A symbol of faith was a tool to bring generations together Wednesday when sixth-grade students from St. Edmond Catholic School visited the Marian Home to make rosaries with its residents.
It was a good chance for the kids “to learn intergenerational interaction,” said nurse Pamela Otto. “And to share their faith.”
Teacher Laura Fiorello explained why this is good work for the students.
“We’re here because we want to give back, and present the works of mercy,” Fiorello said. “I think the kids grow in their ability to be compassionate, and to put others before themselves.”
Around 30 residents were there to meet with the roughly 56 students. Kids and adults sat down to chat as they waited for their materials.
Tai Ludwig told Dorothy Ostbloom about the spinning bumper cars at Fort Frenzy.
Ludwig helped shape a pipe cleaner into a heart, and added the beads, cross, and image of Jesus to the rosary.
“She does beautiful work. She knows what she’s doing,” Ostbloom said.
“The residents enjoy the children,” said nurse Jody Lennon. “It reminds them of their own children, their own grandchildren.”
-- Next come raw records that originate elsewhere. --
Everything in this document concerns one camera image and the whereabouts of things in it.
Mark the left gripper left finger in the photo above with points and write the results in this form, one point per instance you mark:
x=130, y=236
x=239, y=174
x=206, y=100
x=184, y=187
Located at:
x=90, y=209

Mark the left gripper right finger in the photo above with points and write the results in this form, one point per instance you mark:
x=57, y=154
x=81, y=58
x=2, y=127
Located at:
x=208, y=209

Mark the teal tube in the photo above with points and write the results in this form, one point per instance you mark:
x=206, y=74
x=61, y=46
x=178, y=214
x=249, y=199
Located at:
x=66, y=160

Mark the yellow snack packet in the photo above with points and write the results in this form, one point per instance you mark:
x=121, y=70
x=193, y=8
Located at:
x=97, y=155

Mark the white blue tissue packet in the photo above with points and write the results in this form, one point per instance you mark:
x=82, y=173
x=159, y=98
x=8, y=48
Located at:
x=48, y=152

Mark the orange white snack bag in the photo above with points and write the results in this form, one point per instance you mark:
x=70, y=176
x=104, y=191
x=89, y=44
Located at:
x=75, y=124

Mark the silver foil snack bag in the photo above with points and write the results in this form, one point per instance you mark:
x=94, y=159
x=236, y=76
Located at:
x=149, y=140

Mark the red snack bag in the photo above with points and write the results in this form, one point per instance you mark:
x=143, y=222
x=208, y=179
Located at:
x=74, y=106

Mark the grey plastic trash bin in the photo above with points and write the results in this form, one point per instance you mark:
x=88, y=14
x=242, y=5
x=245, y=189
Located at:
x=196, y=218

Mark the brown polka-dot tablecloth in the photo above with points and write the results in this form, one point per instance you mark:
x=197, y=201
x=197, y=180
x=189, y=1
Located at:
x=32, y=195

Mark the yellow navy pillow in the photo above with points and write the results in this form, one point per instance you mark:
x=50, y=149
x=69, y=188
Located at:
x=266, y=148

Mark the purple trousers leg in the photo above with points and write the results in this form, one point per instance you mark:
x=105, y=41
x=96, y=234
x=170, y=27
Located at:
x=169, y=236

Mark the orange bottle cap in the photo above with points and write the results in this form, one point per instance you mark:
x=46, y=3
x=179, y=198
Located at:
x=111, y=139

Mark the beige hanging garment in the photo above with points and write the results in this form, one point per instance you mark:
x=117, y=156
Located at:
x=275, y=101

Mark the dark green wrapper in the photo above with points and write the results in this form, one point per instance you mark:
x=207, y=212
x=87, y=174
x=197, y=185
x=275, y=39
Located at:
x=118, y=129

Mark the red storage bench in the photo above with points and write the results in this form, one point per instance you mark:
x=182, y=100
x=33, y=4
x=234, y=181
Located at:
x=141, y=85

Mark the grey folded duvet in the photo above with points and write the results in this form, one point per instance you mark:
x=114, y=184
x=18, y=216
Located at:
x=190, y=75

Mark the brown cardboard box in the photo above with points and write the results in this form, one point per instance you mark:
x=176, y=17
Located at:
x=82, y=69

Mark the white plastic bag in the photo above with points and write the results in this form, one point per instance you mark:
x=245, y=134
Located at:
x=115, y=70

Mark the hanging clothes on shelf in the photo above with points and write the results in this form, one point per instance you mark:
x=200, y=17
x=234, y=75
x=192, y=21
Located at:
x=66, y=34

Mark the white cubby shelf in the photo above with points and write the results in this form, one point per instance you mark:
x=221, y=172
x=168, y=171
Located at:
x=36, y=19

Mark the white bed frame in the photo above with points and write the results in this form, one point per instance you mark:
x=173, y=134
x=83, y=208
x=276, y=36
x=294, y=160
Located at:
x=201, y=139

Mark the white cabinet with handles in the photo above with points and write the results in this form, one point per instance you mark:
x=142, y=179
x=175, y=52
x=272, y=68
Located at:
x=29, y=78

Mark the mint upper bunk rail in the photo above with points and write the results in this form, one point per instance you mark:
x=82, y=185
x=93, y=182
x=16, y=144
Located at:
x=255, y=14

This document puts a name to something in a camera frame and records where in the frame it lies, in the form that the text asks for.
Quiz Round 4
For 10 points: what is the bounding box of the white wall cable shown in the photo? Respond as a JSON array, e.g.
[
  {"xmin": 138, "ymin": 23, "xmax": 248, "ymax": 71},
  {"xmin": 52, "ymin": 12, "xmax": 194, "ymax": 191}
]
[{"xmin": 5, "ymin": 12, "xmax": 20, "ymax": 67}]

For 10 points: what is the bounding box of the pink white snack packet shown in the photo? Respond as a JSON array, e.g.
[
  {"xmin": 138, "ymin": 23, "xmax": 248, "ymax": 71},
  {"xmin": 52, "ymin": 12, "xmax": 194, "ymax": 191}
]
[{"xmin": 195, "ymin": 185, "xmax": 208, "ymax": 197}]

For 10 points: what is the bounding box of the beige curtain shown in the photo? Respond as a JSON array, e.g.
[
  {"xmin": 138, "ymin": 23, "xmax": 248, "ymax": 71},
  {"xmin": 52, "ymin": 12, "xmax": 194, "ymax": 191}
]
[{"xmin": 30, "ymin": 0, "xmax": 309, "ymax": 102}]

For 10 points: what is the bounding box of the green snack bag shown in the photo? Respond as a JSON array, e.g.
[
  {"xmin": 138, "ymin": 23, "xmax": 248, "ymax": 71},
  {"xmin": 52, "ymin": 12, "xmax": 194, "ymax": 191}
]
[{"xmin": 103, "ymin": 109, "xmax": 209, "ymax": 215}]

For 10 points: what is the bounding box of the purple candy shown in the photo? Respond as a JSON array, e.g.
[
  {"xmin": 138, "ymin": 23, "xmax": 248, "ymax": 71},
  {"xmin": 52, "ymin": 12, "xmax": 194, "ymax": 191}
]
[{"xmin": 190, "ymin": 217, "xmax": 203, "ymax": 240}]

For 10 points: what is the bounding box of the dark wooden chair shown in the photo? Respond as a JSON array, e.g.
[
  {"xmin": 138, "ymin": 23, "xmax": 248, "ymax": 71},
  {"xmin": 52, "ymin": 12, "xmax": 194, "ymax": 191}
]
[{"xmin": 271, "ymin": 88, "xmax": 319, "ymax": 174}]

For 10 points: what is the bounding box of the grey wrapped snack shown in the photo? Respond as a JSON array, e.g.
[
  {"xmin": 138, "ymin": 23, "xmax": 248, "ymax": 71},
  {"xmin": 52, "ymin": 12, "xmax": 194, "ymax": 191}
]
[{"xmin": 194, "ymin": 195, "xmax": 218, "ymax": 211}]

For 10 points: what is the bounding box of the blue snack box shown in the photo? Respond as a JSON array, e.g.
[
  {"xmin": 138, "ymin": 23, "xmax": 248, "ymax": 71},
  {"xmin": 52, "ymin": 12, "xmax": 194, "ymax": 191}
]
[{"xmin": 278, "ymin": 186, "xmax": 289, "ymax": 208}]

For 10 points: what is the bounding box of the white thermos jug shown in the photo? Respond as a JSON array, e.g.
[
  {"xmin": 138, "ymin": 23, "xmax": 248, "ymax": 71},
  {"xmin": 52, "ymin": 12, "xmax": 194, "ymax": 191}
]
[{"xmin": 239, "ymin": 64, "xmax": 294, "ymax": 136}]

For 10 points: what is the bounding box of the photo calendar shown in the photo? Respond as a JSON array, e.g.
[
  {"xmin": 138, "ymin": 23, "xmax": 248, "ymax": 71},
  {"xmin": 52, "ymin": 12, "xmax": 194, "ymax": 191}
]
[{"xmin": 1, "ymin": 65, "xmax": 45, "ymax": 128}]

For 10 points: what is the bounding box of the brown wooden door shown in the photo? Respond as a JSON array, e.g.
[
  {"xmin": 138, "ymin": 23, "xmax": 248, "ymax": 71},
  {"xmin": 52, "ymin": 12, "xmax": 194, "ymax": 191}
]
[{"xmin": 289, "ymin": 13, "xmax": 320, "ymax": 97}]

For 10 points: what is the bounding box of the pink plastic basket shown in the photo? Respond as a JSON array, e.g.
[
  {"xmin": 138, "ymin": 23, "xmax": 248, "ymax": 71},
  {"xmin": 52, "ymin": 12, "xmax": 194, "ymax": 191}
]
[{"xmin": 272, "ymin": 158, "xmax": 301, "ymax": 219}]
“The kids seem to enjoy this every single time,” said teacher Cheryl Bougher. “We came at Christmas and frosted sugar cookies with them. It was a hoot.”
Lennon said kids from the school visit several times a year, to make things or play Bingo. Sometimes older students in the religion classes visit and do interviews.
“We came here last year,” Ludwig said. “I just like interacting with the residents, and getting to know some of them.”
Jack Stackhouse had a good time talking with resident Dorothy Kennedy.
“I think it helps the people here have a little more fun,” Stackhouse said.
The event was part of Catholic Schools Week.
“This is the week we all celebrate the opportunity to practice our faith within the school day, and to grow in our faith,” Fiorello said. “We feel very blessed we can join our education and our faith.”